▸ TO DO:
Beginning with the first line of the data below, extract each line up to and including the one containing "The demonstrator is". Copy them exactly and add nothing.
= = = = = = =
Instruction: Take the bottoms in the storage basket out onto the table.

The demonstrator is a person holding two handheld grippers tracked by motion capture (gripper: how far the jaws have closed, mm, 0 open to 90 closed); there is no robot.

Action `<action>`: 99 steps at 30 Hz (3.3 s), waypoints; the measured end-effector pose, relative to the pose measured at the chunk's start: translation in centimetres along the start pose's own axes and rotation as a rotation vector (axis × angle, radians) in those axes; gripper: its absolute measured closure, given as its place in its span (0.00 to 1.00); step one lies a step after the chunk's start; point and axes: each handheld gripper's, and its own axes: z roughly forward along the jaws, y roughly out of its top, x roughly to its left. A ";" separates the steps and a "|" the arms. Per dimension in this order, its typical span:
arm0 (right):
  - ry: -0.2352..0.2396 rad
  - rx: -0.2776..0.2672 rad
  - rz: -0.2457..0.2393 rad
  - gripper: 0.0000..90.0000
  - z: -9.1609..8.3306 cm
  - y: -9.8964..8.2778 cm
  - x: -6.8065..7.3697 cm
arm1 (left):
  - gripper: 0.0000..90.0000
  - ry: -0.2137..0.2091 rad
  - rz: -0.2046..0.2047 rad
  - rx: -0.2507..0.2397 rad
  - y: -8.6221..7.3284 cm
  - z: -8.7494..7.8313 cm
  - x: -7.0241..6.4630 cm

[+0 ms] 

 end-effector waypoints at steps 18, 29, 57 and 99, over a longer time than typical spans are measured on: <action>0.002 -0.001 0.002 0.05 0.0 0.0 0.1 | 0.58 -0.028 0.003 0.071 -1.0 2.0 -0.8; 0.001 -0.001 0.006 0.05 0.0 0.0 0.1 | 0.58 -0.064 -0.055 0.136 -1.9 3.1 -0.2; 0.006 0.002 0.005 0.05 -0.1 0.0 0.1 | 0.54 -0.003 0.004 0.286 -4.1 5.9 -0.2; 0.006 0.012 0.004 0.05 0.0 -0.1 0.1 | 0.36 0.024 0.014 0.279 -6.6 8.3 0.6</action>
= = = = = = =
▸ YOUR SOLUTION:
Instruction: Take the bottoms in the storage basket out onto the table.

The demonstrator is a person holding two handheld grippers tracked by motion capture (gripper: how far the jaws have closed, mm, 0 open to 90 closed); there is no robot.

Nothing more is required for this answer.